Malgré ces ridicules réserves, je peux affirmer que Renoise fait et fera l’affaire de mieux en mieux. Adapté autant qu’aux geek du tracking tout autant qu’aux grand public, Renoise se révèle être un outil de composition et d’enregistrement numérique extrêmement puissant, polyvalent, et en plus, abordable : le cout de la licencse d’usage est ridiculement bas comparé aux logiciels pro leaders. Il n’existe à ma connaissance aucun autre logiciel de cette catégorie disposant d’un tel rapport qualité prix et pourtant toujours doté d’une marge de progression encore très importante.

MilkyTracker

Vu que Renoise se refuse à reproduire correctement les modules XM, et que Skale Tracker finalement peine à aller plus loin que son modèle initial sans planter ou présenter quelques lacunes, on cherche toujours un très bon éditeur de fichiers XM sous Windows. Dans ce registre, MilkyTracker s’en sort bien et il constitue même une sérieuse alternative à Skale. L’interface de FastTracker II est ici encore une fois une évidente source d’inspiration – bien qu’elle soit moins réussie et moins attractive que celle de Skale Tracker.

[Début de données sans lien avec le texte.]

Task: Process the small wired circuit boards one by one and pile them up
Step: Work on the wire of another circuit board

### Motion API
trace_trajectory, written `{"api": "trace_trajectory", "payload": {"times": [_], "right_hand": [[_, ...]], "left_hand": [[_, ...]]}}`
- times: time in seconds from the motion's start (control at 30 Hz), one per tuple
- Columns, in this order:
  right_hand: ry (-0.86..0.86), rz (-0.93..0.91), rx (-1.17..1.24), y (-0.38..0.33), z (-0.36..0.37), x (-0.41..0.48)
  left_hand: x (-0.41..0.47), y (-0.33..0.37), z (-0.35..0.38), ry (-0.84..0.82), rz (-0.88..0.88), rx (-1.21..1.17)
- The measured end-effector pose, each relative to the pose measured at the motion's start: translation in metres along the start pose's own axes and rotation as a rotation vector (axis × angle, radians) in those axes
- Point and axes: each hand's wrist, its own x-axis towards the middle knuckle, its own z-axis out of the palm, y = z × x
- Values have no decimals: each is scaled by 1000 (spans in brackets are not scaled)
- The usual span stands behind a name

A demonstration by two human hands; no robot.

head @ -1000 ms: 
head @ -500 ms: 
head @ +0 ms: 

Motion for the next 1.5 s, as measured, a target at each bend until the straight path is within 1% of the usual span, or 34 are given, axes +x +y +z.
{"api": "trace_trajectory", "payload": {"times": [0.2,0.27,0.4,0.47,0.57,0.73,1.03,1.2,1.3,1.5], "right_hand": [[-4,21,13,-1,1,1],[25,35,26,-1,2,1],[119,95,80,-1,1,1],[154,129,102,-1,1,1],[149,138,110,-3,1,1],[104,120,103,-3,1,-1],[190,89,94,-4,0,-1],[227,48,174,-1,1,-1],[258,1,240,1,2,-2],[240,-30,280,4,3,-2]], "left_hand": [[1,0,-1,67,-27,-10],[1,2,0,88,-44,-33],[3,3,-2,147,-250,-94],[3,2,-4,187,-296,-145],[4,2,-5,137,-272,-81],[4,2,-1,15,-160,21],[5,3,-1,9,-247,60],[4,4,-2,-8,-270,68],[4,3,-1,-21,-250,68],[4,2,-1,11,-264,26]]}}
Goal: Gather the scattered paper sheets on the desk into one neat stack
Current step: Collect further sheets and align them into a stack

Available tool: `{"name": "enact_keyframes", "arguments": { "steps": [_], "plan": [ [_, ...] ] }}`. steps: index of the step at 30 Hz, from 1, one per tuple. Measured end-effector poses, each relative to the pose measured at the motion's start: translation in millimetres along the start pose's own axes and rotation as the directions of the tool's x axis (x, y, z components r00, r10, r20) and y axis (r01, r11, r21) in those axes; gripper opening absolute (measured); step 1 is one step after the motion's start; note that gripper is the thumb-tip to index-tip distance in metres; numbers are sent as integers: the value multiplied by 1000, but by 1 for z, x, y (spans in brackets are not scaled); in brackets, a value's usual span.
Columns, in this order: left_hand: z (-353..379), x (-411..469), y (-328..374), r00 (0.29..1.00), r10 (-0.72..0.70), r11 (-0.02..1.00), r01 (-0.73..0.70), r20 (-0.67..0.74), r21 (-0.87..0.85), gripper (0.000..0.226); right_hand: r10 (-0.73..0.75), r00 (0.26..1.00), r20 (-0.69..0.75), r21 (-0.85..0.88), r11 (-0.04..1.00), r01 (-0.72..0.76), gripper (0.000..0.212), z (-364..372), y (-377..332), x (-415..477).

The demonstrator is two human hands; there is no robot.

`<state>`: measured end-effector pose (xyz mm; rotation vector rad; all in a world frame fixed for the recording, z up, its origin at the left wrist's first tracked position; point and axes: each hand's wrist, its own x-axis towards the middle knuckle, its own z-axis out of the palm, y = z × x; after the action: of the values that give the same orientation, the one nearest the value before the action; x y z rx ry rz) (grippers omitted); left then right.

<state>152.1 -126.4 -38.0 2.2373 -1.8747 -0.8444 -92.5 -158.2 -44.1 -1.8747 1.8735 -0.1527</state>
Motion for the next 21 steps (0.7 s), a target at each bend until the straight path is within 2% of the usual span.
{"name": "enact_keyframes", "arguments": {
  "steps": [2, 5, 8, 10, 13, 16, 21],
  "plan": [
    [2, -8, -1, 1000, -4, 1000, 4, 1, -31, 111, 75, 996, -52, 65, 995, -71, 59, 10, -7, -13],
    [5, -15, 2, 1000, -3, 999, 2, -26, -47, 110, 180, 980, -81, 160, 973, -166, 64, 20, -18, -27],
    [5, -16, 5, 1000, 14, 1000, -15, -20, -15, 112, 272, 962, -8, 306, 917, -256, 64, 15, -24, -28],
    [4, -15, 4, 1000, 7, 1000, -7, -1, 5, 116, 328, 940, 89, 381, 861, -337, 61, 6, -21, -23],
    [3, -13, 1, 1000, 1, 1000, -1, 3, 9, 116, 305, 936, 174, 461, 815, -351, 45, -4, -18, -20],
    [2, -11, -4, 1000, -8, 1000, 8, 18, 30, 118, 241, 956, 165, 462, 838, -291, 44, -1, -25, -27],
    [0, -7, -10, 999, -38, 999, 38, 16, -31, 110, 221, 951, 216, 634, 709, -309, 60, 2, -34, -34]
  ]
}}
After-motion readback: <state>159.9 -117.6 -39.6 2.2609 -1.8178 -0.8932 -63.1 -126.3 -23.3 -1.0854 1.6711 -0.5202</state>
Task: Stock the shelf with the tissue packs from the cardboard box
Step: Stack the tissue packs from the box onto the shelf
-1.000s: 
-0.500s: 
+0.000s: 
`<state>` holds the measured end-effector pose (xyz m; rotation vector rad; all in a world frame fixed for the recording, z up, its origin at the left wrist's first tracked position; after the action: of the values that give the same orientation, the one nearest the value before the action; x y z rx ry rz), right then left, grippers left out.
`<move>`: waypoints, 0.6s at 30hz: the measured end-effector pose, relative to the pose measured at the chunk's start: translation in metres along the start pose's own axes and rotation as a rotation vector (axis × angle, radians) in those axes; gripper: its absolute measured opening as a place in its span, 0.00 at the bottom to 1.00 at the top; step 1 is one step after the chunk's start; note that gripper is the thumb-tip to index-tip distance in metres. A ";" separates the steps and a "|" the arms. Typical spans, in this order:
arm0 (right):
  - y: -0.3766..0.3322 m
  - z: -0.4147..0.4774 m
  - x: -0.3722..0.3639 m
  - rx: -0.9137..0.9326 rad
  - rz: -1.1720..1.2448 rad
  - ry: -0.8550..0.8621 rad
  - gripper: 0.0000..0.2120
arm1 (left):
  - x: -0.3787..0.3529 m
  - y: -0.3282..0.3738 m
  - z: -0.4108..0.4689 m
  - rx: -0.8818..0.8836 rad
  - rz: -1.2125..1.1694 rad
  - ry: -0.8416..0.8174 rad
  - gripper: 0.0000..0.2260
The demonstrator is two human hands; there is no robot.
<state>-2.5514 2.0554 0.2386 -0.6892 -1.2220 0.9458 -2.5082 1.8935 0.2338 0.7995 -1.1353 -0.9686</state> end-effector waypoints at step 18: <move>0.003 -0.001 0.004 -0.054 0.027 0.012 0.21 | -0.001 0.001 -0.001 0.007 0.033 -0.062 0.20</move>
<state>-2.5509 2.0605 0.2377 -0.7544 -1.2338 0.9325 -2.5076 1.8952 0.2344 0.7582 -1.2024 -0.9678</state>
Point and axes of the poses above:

MilkyTracker lit, édite, et exécute à la quasi perfection les modules XM. Il tente même de reproduire les subtiles incohérences de fonctionnement de son modèle initial, chose que Renoise a renoncé à vouloir faire. A ce jour, on ne rencontre presque plus aucun problème de playback, de compatibilité, de plantage, à quelques rares exceptions prêt. En outre, son éditeur de sample intégré est plus abouti, plus complet, que celui de Skale. Il dispose même d’un simple clic sur le bouton droit, de générateurs d’ondes, capable de produire des formes sonores simples, sinusoïdales, en dent de scie, ou même en bruit blanc, formes qui servent de « base » à la constitution de chiptunes.

Si vous souhaitez plutôt vous concentrer exclusivement sur le format .XM, MilkyTracker est la solution fiable du moment. Le point fort de MilkyTracker ne réside pas exactement dans ses capacités d’importation et de restitution de vieux modules datant des années 90. C’est surtout un programme qui, porté sous Mac OS X, Linux, mais aussi Amiga OS, Windows Mobile, PDAs, mais aussi plus récemment sous Android : universalise à un degré extrême le concept du tracker et le format .XM.